This week’s Thursday Ten is a joint effort with Mama Kat’s Pretty Much World Famous Writer’s Workshop.
There was really only one prompt that was appropriate for me to reply to, and it was:
Top 10 reasons why you are glad you are done with school.
My formal education ended in December 1977, although I did take two classes toward my MBA in 1979. (An MBA is pretty well useless if you have a BBA. For that matter, it’s pretty well useless if you don’t, although there are still a few employers who make a big stink about it.) I have taken some continuing education courses through Kennesaw State University. In fact, I have a Certificate in Advanced Web Design from them; it’s proven every bit as worthless as this young woman’s BA (cum laude) in Theater. (Wonder if she’ll ever figure out that it isn’t entirely worthless?) I’ve also taken a couple of MOOC’s from Iversity, one of which left me so confused that I gave up halfway through it.
I still have opinions about being in school, though, and I’d like to share my reasons why I’m glad I never have to go through that again.
Expensive textbooks that never get used. School, especially college (and I’m including community colleges as well as universities), is a racket, particularly for textbook manufacturers. Seriously, I’ve seen textbooks go for over $200, and this was on Amazon. Then, when the professor who said it was a required text never refers to it, or when reading it has nothing whatsoever to do with what the professor lectures on, or reading the damn book does you no good when preparing for exams, you threw your money away. And when you try to resell it and can’t because there’s a revised edition for next semester (involving three pages in the appendix), you’re stuck with it.
Professors or teachers you can’t understand. I’m not talking only about the ones who come from other parts of the world and speak a heavily-accented version of English. I’m also talking about the ones who talk to the board, or who have scripted their lectures and read the script like they’re trying to remember what it was they were supposed to talk about.
Professors who have no idea what’s going on. A corollary to the one above. My first quarter of college, I had an art appreciation class taught by a professor who, although she was a tremendous painter, had been breathing the paint and turpentine fumes a little too long. It was one of those stadium classes with about 300 students in the room, and she would get on stage, clip on the microphone, put a slide up on the screen, and talk about it for fifty minutes. Until the third week of class, it was the same slide. One day, a collie with about fifteen metal tags on her collar entered stage right, walked around the entire room jingling like Santa’s sleigh, and exited stage left. She barked three times, then came back into the room and ran around it the other way. I finally got the dog’s attention and led her out to the street, where her owner was relieved to find her. I went back to the classroom, and the professor was still droning along, apparently never having broken stride.

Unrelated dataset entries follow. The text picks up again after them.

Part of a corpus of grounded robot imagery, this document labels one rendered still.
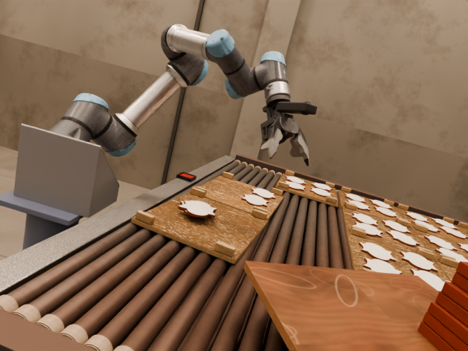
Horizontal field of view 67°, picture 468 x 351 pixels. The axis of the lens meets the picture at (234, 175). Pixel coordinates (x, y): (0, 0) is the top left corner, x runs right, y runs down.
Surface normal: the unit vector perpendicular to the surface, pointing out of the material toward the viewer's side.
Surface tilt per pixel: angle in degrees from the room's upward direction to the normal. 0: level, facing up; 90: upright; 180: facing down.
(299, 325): 0
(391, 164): 90
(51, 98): 90
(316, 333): 0
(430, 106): 90
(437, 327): 90
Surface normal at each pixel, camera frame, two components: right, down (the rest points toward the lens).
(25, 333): 0.25, -0.94
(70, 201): -0.14, 0.21
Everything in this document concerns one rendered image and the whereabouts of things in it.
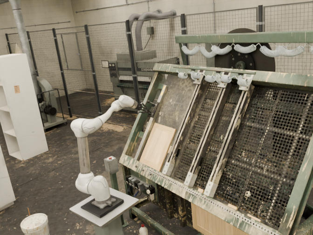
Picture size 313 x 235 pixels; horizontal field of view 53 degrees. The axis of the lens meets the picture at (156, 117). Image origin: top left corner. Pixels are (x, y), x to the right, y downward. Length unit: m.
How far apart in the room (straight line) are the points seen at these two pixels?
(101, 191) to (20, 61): 4.09
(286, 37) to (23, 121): 5.16
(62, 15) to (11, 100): 6.38
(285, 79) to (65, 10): 10.53
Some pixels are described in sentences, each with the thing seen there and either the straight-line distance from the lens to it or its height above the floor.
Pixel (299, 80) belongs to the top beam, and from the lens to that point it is 2.76.
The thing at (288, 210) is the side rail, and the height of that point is 1.05.
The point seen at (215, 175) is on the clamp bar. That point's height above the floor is 1.08.
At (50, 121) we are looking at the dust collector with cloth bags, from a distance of 8.52.
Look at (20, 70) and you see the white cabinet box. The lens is 6.69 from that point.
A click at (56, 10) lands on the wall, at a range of 12.36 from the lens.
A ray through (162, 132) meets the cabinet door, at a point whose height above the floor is 1.22.
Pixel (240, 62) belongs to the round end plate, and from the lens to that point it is 3.58.
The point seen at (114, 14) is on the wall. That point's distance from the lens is 10.96.
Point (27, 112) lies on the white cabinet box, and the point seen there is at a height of 0.93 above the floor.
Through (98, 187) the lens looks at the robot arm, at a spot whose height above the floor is 0.98.
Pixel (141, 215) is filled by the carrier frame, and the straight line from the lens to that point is 4.05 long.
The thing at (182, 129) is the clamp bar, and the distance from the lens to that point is 3.29.
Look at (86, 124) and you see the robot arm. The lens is 3.04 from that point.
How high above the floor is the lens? 2.47
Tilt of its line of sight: 18 degrees down
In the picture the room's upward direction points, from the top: 7 degrees counter-clockwise

Silly rules. Not just things like dress codes and no-smoking rules. I’m talking about the teacher who threatened to mark me down for making my “e”s in a manner she took exception to, or the teacher who threw a hissy fit over my turning in an assignment on college-ruled paper rather than wide-ruled, or who flunked a friend of mine for using a pencil rather than a pen on an exam. And there was that ban on ballpoint pens I talked about here.
Fire drills. I was a weird kid who was scared by a lot of silly things, among them water heaters, Emergency Broadcast System tests, public restrooms, and fire drills. I wasn’t actually scared of fire drills themselves, more of being shocked out of my seat by a very loud buzzer. I understood the need for them; after all, Our Lady of the Angels was in Chicago, and we didn’t want anything like that to happen. They just startled me.

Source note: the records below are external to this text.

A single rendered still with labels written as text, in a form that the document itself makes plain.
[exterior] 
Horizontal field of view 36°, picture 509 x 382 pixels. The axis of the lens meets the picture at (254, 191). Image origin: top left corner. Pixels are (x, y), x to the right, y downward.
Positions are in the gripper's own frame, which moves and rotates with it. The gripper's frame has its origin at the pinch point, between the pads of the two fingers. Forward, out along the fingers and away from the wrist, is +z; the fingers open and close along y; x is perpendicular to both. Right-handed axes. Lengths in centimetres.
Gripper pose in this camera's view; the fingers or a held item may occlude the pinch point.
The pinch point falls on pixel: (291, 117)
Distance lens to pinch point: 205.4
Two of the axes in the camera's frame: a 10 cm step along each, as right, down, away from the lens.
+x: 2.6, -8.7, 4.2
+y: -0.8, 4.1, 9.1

Feeling lost. Any time I changed schools, I felt a little lost. I felt especially lost when I started college. I’m not gregarious and always felt like I had to do everything on my own, so I wasn’t good about asking for help. It was also my first experience with huge classes and professors who didn’t explain what they wanted. The art appreciation class I talked about above was specifically for sophomores and above, and I really didn’t belong there, and I was afraid that the prerequisite police were going to arrest me and send me to the gas chamber.
Exams. When I got to college, final grades were calculated by a midterm and a final exam. Sometimes two midterms and a final, or a paper, a midterm, and a final. Whatever the case, I never felt like I knew what to study, and never felt comfortable going to the library and looking at past exams. So I’d be nervous going in, and even more nervous coming out.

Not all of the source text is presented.